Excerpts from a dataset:
───

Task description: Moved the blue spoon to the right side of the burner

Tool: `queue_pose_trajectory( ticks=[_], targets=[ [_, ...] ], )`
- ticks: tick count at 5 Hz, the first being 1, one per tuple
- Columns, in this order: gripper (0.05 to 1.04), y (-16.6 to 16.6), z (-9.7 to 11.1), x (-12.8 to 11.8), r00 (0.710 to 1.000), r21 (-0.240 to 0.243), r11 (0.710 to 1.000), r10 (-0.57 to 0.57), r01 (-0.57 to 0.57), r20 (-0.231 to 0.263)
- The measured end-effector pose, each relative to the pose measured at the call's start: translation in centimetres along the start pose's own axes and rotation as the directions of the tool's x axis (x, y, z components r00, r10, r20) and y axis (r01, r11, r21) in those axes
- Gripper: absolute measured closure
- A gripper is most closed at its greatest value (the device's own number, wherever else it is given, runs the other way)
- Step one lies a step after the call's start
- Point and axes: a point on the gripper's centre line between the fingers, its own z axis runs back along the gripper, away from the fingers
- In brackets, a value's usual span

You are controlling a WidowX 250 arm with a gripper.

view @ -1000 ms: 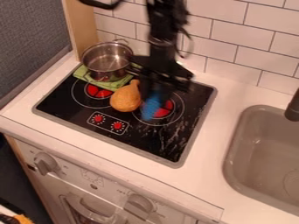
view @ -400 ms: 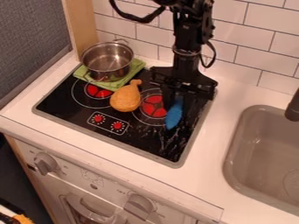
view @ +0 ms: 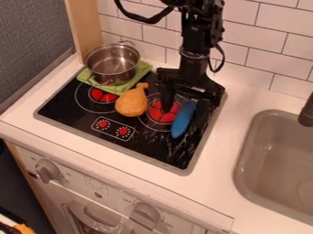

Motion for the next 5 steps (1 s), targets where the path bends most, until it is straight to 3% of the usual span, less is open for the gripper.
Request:
queue_pose_trajectory(
  ticks=[1,2,3,5],
  targets=[
    [0.079,-0.13,2.32,-0.03,0.996,0.015,1.000,-0.023,0.022,0.080],
    [0.083,-0.21,2.50,-0.40,0.996,0.005,1.000,-0.022,0.022,0.085],
    [0.083,-0.22,2.59,-0.84,0.996,-0.035,0.997,-0.070,0.072,0.047],
    [0.083,0.14,2.64,-0.66,0.997,-0.038,0.997,-0.064,0.066,0.052]
  ],
)
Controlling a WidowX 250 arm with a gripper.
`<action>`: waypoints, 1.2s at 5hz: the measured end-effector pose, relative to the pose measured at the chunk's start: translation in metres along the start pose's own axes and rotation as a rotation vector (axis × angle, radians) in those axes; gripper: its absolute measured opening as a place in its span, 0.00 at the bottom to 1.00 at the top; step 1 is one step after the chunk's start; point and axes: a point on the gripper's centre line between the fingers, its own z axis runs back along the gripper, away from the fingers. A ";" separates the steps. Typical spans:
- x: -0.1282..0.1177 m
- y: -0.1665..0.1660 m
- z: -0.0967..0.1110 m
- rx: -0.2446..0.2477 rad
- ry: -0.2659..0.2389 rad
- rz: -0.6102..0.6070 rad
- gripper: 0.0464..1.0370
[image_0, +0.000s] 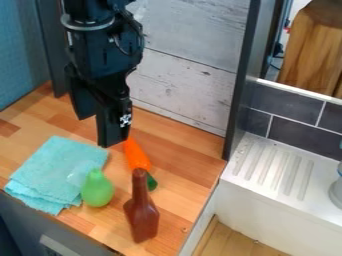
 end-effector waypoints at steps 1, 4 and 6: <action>-0.002 -0.001 -0.005 -0.010 0.018 0.000 0.97; 0.011 -0.027 -0.015 -0.088 0.018 -0.081 0.97; 0.017 -0.041 -0.043 -0.065 0.085 -0.099 0.97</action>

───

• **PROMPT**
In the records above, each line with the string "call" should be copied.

• **EXERCISE RESPONSE**
- The measured end-effector pose, each relative to the pose measured at the call's start: translation in centimetres along the start pose's own axes and rotation as the directions of the tool's x axis (x, y, z components r00, r10, r20) and y axis (r01, r11, r21) in those axes
- Step one lies a step after the call's start

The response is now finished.